Isso mostra como, no Brasil, nem todos são vistos como efetivamente “gente e cidadãos”. O alcance e a cobertura da ideia de igualdade e de respeito pleno a integridade dos direitos, entre nós, são profundamente restritos. Em Natal, some-se, ainda, o aspecto geográfico excludente e segregador onde aquilo que acontece na Zona Sul da cidade ganha, com maior destaque e intensidade, às páginas principais dos jornais e à indignação das pessoas. Não é gratuito que o verdadeiro genocídio da juventude nas zonas oeste e norte e região metropolitana é absurdamente secundarizado na pauta pública.

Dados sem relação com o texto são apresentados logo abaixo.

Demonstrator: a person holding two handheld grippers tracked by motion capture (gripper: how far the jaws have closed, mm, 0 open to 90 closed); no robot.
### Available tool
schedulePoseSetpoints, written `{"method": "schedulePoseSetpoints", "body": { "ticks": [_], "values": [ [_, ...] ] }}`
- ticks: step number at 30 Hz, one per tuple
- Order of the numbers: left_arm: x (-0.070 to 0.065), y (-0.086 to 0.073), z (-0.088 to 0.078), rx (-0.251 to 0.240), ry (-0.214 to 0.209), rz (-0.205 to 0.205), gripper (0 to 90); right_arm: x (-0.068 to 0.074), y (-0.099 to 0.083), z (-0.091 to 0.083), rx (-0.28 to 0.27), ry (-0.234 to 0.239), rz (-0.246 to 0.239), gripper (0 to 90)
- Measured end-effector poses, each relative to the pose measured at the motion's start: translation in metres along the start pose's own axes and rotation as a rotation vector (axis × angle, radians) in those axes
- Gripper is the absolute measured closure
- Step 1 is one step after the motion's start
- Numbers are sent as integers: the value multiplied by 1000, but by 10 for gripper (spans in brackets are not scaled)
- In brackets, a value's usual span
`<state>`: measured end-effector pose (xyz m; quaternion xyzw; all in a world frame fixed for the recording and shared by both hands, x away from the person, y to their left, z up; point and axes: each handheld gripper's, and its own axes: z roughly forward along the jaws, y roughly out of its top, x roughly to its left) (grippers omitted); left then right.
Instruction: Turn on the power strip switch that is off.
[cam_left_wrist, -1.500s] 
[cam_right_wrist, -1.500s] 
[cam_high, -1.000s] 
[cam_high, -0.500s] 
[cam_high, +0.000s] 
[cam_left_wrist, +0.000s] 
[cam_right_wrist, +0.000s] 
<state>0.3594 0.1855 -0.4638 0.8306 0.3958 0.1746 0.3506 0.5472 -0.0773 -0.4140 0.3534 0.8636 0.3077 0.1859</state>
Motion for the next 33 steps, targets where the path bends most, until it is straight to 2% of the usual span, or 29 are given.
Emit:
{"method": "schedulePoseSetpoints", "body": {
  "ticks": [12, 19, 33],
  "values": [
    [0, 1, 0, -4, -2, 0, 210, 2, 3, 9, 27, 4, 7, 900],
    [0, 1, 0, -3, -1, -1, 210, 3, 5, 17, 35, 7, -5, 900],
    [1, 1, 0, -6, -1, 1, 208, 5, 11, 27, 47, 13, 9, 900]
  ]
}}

O episódio em questão da morte de Rafaela e da apuração da responsabilidade do adolescente abastado, “de nome e sobrenome” e de advogados renomados é, para além dos aspectos criminais e investigativos, um contundente exemplo da hipocrisia social e da seletividade de classe desta ideologia autoritária do “bandido bom é bandido morto” que embotou o entendimento das pessoas de largos estratos sociais, independente até do grau de escolaridade delas.

Como há escrito e pesquisado, o sociólogo Jessé Souza, a sociedade brasileira é marcada por toda uma classe de pessoas excluídas e desclassificadas simbolicamente, que não participam nem são concebidas como sujeitos de direitos, como gente, como humanos.  São a essas pessoas, a essa “subgente” que é dirigida a ideologia do “bandido bom é bandido morto” e todo o rigor, clamor de justiça e rejeição social. Não há dúvida, compreensão e muito menos, compaixão para os infratores “pobres, preto e de periferia” que ousaram atentar contra o patrimônio privado, duramente conquistado, pelos “cidadãos de bem” e “gente de futuro” que contribui com a sociedade. Que eles permaneçam “invisíveis”, “esquecidos”, “excluídos”, “marginalizados”, que não incomodem os “de cima”.

E quem é essa “subgente”, esses “subcidadãos” desprezados, ignorados, invisibilizados e privados cotidianamente de tudo que a sociedade produz e a quem parte dessa mesma sociedade somente se atenta, se importa e percebe quando eles são “pegos” cometendo delitos contra os mais abastados e privilegiados? Eles estão e passam, sem ser devidamente percebidos, rotineiramente debaixo de nosso nariz. São os jovens que estão nas ruas, como flanelinhas, pedintes e limpadores de para-brisa nos sinais de trânsito; são os jovens precarizados que sob o sol empunham bandeiras de empresas imobiliárias e entregam folhetos durante horas à fio por uma miséria; os mendigos, as empregadas domésticas, os caixas de supermercado, os adolescentes de bairros populares, enfim todo um conjunto de pessoas que integram não o mundo pleno dos “de cima”, os vencedores por mérito e esforço, da “gente de futuro e de família” que contribui com a sociedade pagando imposto, estudando muito, consumindo bastante, desempenhando profissões nobres e de status, mas sim o mundo invisibilizado e rebaixado dos estorvos e da ralé social.

É essa percepção e classificação social que institucionaliza o valor e o status das pessoas que preside e coordena o grau, a intensidade e os alvos da comoção e do clamor social por “justiça”. Reações seletivas não são novidade nem exclusividade desse triste episódio. A desigualdade acerca do valor e da integridade dos direitos das pessoas encontra-se cristalizada na consciência coletiva da sociedade brasileira. Esta é uma violência simbólica que está na raiz de diversos crimes e injustiças.

Alyson Freire

Sociólogo e Professor de Sociologia do Instituto Federal de Educação, Ciência e Tecnologia (IFRN).